Além disso, a decisão do STF afirma que cabe à sociedade civil “pleitear o lançamento de editais para a instalação de novos cursos em determinas localidades” e que cabe à Administração Pública “responder a esses pleitos de forma fundamentada, com publicidade e em prazo razoável”. Esse é o trecho de alcance mais amplo e de maior interesse para a sociedade geral, mas ele não é regulado a Portaria 531, o que evidencia que a norma foi construída apenas com o intuito de restringir a autorização dos cursos cujos processos administrativos estão em andamento.
Eis aí a prova cabal que a “regulamentação” que a recorrente defende é, na realidade, um conjunto de restrições para a abertura de novos cursos de medicina. E essa constatação não implica em uma defesa de uma liberdade incondicionada, mas de uma regulação justa e efetiva de toda a decisão judicial, a qual provavelmente também é anseio dos membros da associação que entrou com os pedidos de embargos.
O que o STF de fato decidiu, ao garantir o seguimento de alguns processos administrativos, é que fossem aplicadas e adaptadas algumas regras do Programa Mais Médicos de forma ampliada, inclusive, para novas localidades. Antigas portarias do MEC já foram revogadas e o STF não validou qualquer portaria retroativa ou nova.
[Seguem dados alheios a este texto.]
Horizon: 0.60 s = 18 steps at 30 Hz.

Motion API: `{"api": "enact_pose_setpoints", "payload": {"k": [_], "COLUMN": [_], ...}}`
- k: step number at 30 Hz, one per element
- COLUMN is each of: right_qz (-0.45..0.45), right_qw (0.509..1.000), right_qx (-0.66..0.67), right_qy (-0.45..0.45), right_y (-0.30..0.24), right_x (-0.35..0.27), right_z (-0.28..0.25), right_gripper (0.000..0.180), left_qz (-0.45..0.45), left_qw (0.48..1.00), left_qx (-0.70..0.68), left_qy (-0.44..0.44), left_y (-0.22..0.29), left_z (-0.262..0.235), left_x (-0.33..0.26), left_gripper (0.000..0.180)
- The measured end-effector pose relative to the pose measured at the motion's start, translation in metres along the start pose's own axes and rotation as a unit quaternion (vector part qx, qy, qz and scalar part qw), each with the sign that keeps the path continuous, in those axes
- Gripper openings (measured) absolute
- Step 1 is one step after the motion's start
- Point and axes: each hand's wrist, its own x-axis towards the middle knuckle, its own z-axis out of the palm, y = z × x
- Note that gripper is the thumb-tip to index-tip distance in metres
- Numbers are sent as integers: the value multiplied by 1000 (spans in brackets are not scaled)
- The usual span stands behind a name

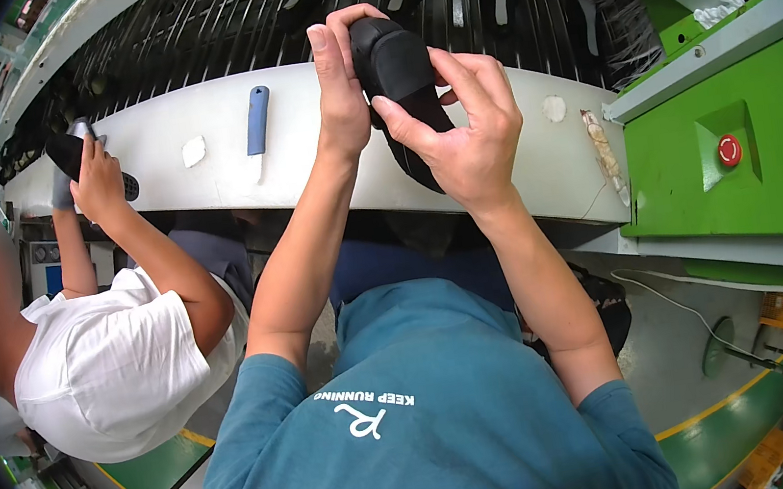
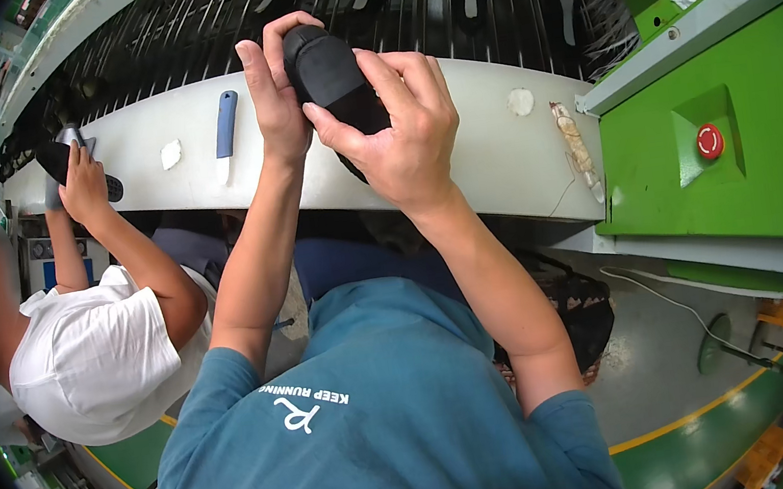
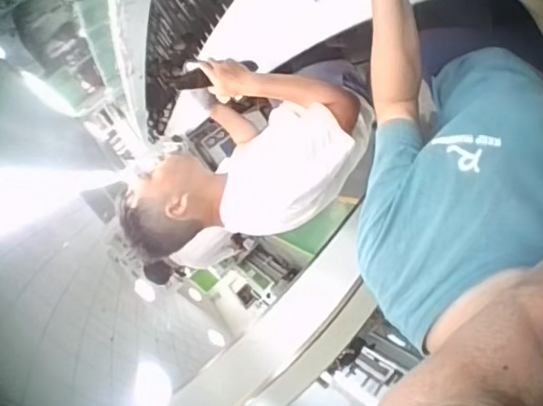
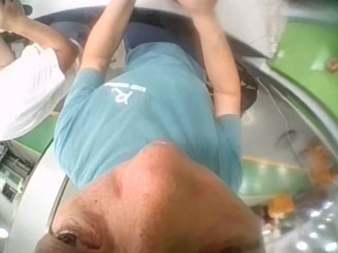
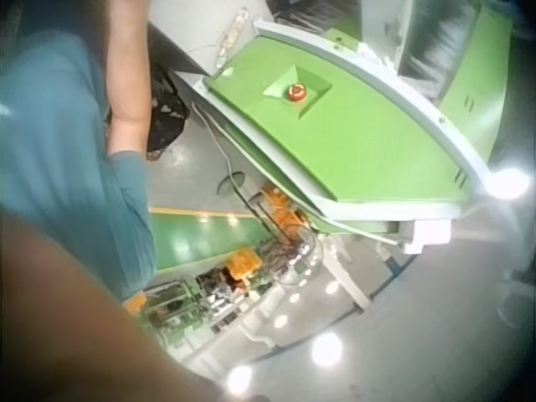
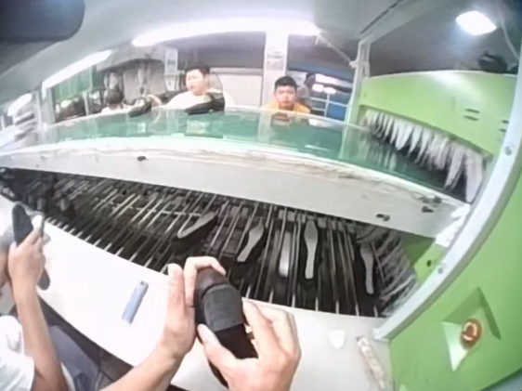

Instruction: The person assembles a black slip-on shoe by fitting a black sock-like upper onto a green sole. They repeatedly stretch and press the upper to secure it around the sole's edges. The person uses a small metal tool to tuck the upper material into the sole's perimeter. The finished shoe is placed on a conveyor belt.

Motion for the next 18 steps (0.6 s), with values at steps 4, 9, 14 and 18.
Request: {"api": "enact_pose_setpoints", "payload": {"k": [4, 9, 14, 18], "right_qz": [-3, -11, -48, -57], "right_qw": [1000, 1000, 998, 998], "right_qx": [-6, -9, -19, -13], "right_qy": [-9, -14, -22, -20], "right_y": [-2, -3, -5, -9], "right_x": [1, 2, 2, 3], "right_z": [-1, -3, -6, -10], "right_gripper": [60, 60, 64, 63], "left_qz": [-5, 6, 6, 7], "left_qw": [1000, 1000, 1000, 999], "left_qx": [-9, -2, -5, 25], "left_qy": [5, 5, -6, -23], "left_y": [0, 3, 6, 15], "left_z": [0, 0, -4, -5], "left_x": [-3, -4, -10, -17], "left_gripper": [86, 84, 72, 60]}}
Os recentes embargos apresentados na ADC 81-DF representam uma tentativa deliberada de reinterpretação das normas e da decisão do STF, com o objetivo de criar obstáculos adicionais à abertura de novos cursos de medicina.
O que se vê não é uma indicação de omissão, contradição ou obscuridade, tema pertinente a embargos de declaração. O que se percebe é esforço de usar a decisão da Suprema Corte como pretexto para uma regulamentação que, na prática, impede o cumprimento integral da decisão judicial e negligencia trechos dela, até, podendo até bloquear o desenvolvimento da educação médica no país.
*Edgar Jacobs é advogado especializado em direito educacional e sócio do escritório Jacobs Monteiro Advocacia.